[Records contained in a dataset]

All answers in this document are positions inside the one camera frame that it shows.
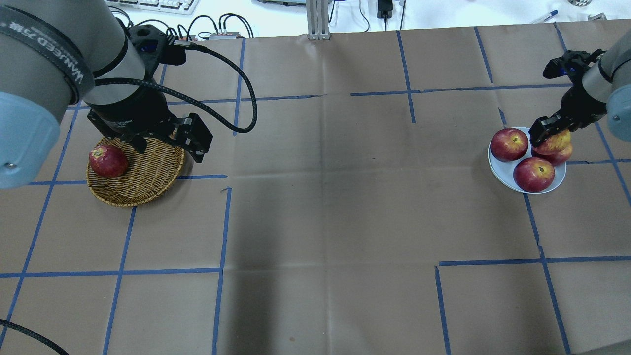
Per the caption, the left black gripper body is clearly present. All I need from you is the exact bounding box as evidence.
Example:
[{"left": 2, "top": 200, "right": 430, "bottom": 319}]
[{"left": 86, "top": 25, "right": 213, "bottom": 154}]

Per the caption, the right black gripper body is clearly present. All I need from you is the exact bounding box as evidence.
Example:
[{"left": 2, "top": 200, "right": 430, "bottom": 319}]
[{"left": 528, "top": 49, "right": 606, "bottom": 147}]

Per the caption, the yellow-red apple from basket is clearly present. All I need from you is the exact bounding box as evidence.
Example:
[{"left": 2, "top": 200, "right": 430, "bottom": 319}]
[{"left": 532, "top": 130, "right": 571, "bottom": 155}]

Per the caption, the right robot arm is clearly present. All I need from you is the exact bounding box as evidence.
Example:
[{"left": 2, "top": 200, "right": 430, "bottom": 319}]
---
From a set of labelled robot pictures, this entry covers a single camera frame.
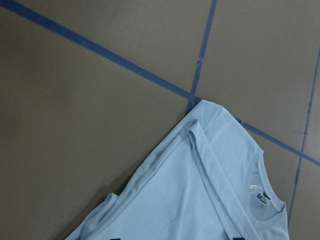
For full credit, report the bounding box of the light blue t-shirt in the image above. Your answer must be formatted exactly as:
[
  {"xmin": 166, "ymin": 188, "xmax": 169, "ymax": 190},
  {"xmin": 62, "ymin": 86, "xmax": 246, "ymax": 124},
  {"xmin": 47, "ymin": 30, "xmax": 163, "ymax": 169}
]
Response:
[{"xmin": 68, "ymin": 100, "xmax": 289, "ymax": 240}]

Problem to solve: Please copy each line of the entries in which the word "black" shows up.

Answer area:
Per the caption, the left black gripper body is clearly present. All I need from you is the exact bounding box as evidence.
Per the caption, the right black gripper body is clearly present. All I need from you is the exact bounding box as evidence.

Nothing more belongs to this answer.